=== Data provided ===
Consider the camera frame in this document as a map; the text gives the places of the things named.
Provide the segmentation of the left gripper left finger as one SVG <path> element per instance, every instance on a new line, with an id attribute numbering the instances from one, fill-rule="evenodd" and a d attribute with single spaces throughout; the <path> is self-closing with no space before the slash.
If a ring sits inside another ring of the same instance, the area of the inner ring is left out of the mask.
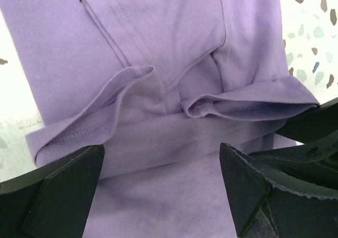
<path id="1" fill-rule="evenodd" d="M 2 182 L 1 237 L 82 237 L 104 156 L 84 147 Z"/>

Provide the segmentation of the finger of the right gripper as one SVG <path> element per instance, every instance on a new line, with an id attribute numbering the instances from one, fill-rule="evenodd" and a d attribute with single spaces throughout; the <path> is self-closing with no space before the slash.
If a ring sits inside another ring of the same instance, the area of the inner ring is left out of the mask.
<path id="1" fill-rule="evenodd" d="M 259 151 L 250 156 L 287 175 L 337 190 L 337 135 L 299 146 Z"/>
<path id="2" fill-rule="evenodd" d="M 309 143 L 337 131 L 337 98 L 287 120 L 276 134 Z"/>

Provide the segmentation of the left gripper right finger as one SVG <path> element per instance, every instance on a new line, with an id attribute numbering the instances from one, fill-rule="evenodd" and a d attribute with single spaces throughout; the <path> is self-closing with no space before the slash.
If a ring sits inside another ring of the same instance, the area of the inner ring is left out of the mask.
<path id="1" fill-rule="evenodd" d="M 237 237 L 337 237 L 337 190 L 285 174 L 228 144 L 220 165 Z"/>

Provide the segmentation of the purple t shirt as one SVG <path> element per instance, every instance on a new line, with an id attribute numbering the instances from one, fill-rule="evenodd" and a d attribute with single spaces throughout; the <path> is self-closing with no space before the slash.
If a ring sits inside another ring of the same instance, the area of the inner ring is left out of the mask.
<path id="1" fill-rule="evenodd" d="M 219 149 L 293 145 L 318 105 L 288 72 L 279 0 L 1 0 L 44 122 L 38 167 L 105 159 L 84 237 L 235 237 Z"/>
===
→ **About this task**: Make a verbatim copy of all the entries and strip out the pictures.

→ **Exercise result**:
Consider the camera frame in this document as a map; the text gives the places of the things named.
Provide the segmentation of the left gripper left finger as one SVG <path> element per instance, every instance on a new line, with an id attribute numbering the instances from one, fill-rule="evenodd" and a d attribute with single spaces throughout; the <path> is self-closing with no space before the slash.
If a ring sits inside another ring of the same instance, the area of the inner ring is left out of the mask.
<path id="1" fill-rule="evenodd" d="M 2 182 L 1 237 L 82 237 L 104 156 L 84 147 Z"/>

Provide the segmentation of the finger of the right gripper as one SVG <path> element per instance, every instance on a new line, with an id attribute numbering the instances from one, fill-rule="evenodd" and a d attribute with single spaces throughout; the <path> is self-closing with no space before the slash.
If a ring sits inside another ring of the same instance, the area of the inner ring is left out of the mask.
<path id="1" fill-rule="evenodd" d="M 259 151 L 250 156 L 287 175 L 337 190 L 337 135 L 299 146 Z"/>
<path id="2" fill-rule="evenodd" d="M 309 143 L 337 131 L 337 98 L 287 120 L 276 134 Z"/>

Provide the segmentation of the left gripper right finger as one SVG <path> element per instance, every instance on a new line, with an id attribute numbering the instances from one, fill-rule="evenodd" and a d attribute with single spaces throughout; the <path> is self-closing with no space before the slash.
If a ring sits inside another ring of the same instance, the area of the inner ring is left out of the mask.
<path id="1" fill-rule="evenodd" d="M 237 237 L 337 237 L 337 190 L 285 174 L 228 144 L 220 165 Z"/>

Provide the segmentation of the purple t shirt as one SVG <path> element per instance, every instance on a new line, with an id attribute numbering the instances from one, fill-rule="evenodd" and a d attribute with single spaces throughout; the <path> is self-closing with no space before the slash.
If a ring sits inside another ring of the same instance, the area of the inner ring is left out of the mask.
<path id="1" fill-rule="evenodd" d="M 219 149 L 293 145 L 318 105 L 288 72 L 279 0 L 1 0 L 44 122 L 38 167 L 105 159 L 84 237 L 235 237 Z"/>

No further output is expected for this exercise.